— DATA EXCERPT —
───

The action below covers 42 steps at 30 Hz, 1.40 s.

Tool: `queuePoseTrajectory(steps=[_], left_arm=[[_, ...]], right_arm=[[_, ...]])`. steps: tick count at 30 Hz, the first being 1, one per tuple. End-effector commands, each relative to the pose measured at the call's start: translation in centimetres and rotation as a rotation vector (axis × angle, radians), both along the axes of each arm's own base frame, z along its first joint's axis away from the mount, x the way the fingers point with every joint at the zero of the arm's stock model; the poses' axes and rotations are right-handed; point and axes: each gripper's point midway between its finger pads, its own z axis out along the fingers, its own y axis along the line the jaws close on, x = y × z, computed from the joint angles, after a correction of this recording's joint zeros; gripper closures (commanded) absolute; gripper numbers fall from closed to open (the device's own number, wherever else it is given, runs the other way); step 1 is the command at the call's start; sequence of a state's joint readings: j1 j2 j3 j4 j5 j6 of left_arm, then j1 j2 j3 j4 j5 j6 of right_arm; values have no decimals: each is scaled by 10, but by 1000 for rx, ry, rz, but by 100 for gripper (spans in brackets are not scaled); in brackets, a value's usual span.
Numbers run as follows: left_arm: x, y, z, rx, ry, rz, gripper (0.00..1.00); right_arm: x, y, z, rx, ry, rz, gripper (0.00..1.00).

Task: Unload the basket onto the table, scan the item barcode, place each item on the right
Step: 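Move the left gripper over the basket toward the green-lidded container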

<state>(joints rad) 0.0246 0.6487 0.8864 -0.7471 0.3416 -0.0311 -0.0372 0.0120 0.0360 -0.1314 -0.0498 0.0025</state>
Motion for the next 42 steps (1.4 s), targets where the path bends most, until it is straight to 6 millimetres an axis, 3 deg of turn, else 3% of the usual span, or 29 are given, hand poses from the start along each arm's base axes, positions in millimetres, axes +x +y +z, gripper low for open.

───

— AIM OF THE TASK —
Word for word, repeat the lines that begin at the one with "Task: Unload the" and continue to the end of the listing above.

— ANSWER AREA —
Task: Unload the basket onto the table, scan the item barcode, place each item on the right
Step: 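Move the left gripper over the basket toward the green-lidded container
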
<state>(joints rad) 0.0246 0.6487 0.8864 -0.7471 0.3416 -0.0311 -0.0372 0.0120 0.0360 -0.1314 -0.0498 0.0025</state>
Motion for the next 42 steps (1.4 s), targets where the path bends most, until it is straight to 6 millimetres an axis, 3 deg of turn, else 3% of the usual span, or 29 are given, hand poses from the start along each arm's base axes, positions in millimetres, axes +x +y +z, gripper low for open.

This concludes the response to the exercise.